2

background:
by default the website is only showing few names and there s a "moreBtn" to generate the full list

code idea:
create Html session, render with script clicking the "moreBtn", parse and extract the html data with beautifulsoup

problem:
apparently the code only work once a while. dont see any error and response status is still 200 but no more interaction after clicking "moreBtn"

questions:
based on the behaviour it looks like the server blocked the interaction but i dont see message or error of getting blocked to access the website(it works fine if I open a real browser), I tried to catch some denied / blocked but fail to capture anything

  1. what is wrong here and any advise how to check if something is blocked?
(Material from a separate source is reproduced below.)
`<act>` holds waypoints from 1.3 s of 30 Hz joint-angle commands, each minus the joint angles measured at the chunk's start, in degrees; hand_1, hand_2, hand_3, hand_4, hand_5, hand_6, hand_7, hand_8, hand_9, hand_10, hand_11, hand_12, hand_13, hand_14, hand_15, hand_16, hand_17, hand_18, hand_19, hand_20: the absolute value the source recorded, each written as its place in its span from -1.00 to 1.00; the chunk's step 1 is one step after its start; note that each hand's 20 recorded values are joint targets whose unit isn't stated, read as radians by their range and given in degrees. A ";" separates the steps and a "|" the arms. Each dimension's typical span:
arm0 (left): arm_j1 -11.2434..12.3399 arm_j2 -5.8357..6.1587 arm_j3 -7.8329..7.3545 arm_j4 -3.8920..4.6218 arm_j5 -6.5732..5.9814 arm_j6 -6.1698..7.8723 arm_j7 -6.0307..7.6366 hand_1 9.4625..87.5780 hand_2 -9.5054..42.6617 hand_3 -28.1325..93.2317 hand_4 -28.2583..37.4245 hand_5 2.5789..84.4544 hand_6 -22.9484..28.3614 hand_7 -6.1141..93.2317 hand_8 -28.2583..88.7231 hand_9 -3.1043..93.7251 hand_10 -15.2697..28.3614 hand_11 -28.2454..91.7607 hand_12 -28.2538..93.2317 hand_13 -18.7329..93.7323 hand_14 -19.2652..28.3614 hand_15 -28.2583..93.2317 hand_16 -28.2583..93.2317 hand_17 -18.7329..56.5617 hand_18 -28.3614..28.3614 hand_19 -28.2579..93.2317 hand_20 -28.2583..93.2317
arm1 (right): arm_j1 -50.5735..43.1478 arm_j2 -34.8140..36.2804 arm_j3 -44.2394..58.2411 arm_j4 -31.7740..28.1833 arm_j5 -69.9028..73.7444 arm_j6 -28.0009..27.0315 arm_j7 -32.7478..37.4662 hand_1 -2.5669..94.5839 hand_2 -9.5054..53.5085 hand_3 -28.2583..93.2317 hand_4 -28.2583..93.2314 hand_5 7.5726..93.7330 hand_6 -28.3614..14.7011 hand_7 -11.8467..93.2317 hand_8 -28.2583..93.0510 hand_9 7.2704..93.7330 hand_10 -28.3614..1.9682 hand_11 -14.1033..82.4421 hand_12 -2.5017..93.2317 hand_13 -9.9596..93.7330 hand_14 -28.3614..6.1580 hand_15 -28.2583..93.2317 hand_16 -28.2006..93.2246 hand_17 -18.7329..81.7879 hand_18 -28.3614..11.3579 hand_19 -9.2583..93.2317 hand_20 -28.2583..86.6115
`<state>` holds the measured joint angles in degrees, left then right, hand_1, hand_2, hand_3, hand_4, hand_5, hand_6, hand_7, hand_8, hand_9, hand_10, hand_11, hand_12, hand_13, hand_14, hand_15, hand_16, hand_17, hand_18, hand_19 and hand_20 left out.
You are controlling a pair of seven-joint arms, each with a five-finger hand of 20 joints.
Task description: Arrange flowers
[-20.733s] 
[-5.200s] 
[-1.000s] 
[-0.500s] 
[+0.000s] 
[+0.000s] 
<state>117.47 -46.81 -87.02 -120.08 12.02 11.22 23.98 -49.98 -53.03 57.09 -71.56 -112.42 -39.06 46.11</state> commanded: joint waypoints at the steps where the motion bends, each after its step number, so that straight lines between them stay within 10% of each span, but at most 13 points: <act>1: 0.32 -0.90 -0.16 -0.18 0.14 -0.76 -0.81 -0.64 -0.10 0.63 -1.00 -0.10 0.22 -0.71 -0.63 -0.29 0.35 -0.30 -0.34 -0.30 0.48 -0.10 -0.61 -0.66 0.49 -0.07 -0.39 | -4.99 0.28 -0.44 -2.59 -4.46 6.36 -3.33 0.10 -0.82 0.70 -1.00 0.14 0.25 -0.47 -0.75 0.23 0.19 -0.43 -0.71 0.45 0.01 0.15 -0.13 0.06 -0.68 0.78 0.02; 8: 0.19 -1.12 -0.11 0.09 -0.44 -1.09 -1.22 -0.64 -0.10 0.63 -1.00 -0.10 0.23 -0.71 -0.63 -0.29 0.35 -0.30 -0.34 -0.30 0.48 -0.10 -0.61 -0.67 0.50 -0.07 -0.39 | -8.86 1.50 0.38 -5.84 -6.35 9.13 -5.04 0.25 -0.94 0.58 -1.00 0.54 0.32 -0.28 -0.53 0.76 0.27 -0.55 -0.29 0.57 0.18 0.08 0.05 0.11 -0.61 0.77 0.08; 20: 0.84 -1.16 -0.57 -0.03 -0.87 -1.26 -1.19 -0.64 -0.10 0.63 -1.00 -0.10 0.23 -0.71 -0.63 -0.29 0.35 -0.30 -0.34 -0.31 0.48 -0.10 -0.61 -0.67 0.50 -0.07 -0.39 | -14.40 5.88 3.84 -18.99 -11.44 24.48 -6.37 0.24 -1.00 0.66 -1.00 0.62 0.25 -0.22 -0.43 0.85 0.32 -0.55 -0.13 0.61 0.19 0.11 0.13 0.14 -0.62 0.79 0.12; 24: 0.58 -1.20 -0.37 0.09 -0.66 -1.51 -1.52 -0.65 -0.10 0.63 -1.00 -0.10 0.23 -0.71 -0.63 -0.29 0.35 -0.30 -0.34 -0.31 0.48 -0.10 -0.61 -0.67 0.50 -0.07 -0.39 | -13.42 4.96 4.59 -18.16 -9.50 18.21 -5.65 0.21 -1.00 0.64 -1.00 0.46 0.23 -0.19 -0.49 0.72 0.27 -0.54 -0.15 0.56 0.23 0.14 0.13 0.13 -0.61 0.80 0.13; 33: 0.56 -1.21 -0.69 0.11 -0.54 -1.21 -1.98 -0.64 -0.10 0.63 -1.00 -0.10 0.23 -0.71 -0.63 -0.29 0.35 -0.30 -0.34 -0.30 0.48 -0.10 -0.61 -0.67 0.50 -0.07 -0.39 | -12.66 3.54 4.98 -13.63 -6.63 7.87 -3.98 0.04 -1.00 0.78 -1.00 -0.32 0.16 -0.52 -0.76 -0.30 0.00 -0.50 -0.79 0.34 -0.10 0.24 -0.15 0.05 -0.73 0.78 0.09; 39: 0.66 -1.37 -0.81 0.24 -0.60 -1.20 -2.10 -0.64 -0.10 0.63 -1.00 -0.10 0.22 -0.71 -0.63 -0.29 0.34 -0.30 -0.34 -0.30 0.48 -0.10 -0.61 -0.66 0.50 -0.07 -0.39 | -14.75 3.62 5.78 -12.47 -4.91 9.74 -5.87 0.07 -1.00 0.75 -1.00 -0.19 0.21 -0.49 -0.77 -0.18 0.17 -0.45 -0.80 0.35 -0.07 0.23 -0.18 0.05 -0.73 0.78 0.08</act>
  2. I know playwright or selenium will do the job but why "requests-html" fails to render consistently?

thank you so much

import requests
from bs4 import BeautifulSoup
from requests_html import HTMLSession

url = "https://www.yuantaetfs.com/tradeInfo/pcf/0050"

def get_ETFPCF_yuanta_2():
    try:
        session = HTMLSession()
        response = session.get(url)

        print(response.status_code)
        script = """
        document.querySelector('div.moreBtn').click()
        """
        response.html.render(sleep=8,wait=8, script=script, timeout=8, keep_page=True)
        
        # Parse HTML content
        soup = BeautifulSoup(response.html.html, 'html.parser')

        response.html.session.close()
        # Find the table body (tbody)
        tbody = soup.find('div', class_='tbody')

        if tbody:
            # Extract all rows from the table body
            rows = tbody.find_all('div', class_='tr')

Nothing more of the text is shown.